At CSUF, the amount on loans have also increased to 17 percent. This is not a surprise given the increasing tuition fees and the growing obstacles to obtain a grant or a scholarship. Gov. Jerry Brown proposed to increase the minimum grade point average needed to qualify for the Cal Grant A and B.
While the student debt and the amount of loans increased, the interest rate for some loans will also increase. For the Subsidized Undergraduate loan, the interest rate between July 1, 2011 and June 30, 2012 was 3.4 percent, but it will increase to 6.8 percent after July 2012.
At CSUF, the amount of the debt is difficult to be determined. One way to have an idea about student difficulties with loans is the number of declines decided by the federal government alleging past default on their loans or prior bankruptcy.
“Those numbers are so small, maybe less than a dozen a year,” Schutte said.
For those students who are struggling with their loans, she highlighted the options the Federal government offers – loan forgiveness programs and the Financial Literacy and Education Commission are some. Options concerning the repayment, deferment and forbearance, among others, depend on each person’s situation.
She also invited the students to look at their resources and evaluate what they can do. “Impact the congressmen and senators. Write to legislators.”
On the other hand, the bankruptcy attorney’s report listed a series of policy reforms intended to “help build a better and more equitable system for student loan borrowers who encounter financial difficulties.” The first one is to restore the bankruptcy discharge for student loans.
The second one involves private student loans.

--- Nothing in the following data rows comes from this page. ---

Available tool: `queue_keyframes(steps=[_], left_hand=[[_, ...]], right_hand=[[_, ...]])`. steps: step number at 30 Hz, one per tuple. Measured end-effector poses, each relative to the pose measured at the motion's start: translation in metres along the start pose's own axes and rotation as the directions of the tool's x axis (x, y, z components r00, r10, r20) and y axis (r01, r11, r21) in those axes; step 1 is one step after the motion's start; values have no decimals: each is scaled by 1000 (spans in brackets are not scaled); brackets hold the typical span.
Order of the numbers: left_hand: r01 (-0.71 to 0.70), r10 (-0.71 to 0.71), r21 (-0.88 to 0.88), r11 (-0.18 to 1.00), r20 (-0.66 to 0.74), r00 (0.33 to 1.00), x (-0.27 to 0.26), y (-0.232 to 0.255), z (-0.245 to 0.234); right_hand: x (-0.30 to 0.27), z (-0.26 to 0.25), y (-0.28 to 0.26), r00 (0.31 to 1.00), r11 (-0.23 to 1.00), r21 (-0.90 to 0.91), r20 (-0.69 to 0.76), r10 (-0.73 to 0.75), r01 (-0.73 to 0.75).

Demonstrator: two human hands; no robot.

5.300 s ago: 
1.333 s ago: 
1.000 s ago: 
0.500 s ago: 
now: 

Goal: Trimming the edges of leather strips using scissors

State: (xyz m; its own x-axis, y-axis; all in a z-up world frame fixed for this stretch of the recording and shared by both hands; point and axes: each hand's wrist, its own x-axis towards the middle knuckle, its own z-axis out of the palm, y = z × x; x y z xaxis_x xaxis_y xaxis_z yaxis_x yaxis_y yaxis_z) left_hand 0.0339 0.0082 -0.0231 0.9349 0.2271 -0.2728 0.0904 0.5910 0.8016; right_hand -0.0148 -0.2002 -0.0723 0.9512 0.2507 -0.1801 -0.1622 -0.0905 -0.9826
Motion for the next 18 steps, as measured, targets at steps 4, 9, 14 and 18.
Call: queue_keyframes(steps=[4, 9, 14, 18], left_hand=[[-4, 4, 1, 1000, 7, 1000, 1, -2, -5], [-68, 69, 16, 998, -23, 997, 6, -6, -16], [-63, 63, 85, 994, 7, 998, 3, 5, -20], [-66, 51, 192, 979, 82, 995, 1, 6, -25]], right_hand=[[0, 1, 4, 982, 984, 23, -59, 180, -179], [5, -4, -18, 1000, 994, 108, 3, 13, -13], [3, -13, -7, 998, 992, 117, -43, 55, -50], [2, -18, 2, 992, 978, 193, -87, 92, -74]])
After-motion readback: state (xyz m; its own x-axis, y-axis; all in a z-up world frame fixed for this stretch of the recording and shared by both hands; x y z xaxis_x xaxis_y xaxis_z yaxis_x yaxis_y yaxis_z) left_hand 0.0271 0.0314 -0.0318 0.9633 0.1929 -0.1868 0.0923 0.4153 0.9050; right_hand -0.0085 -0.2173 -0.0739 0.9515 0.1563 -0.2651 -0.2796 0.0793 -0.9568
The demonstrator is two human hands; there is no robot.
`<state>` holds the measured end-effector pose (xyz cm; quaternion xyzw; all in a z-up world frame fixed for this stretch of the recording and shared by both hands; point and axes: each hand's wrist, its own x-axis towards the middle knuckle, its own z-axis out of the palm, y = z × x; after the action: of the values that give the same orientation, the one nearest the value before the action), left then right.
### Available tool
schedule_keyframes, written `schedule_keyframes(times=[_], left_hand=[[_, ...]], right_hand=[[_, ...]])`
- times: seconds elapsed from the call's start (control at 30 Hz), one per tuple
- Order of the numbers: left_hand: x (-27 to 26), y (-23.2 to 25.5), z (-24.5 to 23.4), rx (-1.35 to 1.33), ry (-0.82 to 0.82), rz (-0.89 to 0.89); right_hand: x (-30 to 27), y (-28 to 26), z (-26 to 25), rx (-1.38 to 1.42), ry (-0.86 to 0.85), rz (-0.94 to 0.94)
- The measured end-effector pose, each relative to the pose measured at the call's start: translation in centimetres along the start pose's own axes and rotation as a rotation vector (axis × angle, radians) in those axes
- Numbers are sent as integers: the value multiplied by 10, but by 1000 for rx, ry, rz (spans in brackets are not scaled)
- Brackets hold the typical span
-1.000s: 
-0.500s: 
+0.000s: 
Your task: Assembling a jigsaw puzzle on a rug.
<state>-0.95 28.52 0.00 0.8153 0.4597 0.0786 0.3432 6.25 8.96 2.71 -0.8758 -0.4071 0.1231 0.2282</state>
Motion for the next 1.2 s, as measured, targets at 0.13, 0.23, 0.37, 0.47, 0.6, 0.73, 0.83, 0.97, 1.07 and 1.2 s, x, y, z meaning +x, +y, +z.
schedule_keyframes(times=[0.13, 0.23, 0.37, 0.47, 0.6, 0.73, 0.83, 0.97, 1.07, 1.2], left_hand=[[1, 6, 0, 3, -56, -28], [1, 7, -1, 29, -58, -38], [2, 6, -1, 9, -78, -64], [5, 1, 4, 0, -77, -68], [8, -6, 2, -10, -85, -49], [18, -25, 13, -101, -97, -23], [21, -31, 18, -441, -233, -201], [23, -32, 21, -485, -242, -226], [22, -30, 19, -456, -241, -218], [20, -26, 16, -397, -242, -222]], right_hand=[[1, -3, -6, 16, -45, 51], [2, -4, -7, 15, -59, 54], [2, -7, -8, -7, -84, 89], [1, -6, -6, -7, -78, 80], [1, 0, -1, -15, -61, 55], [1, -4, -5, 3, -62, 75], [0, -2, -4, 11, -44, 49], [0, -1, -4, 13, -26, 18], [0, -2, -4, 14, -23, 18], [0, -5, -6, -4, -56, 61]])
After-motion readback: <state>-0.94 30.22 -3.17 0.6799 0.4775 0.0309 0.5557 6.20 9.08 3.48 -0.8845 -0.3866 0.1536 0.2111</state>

“(They) lack the fixed rates, consumer protections, flexible repayment options of federal student loans and generally are extended base on creditworthiness,” Schutte said.
“Student loan (issues are) a larger problem that goes beyond reaching high education in general,” said Olgalilia Ramirez, director of government relations at California State Student Association.
On behalf of the CSSA, she vigorously defends affordable quality education.
“We ran a campaign on St. Valentine’s Day (urging) legislature to re-invest in the CSU so the college costs go down,” Ramirez said.
Despite the benefits and negative outcomes that can result from loans, the decision to accept loans falls on each student.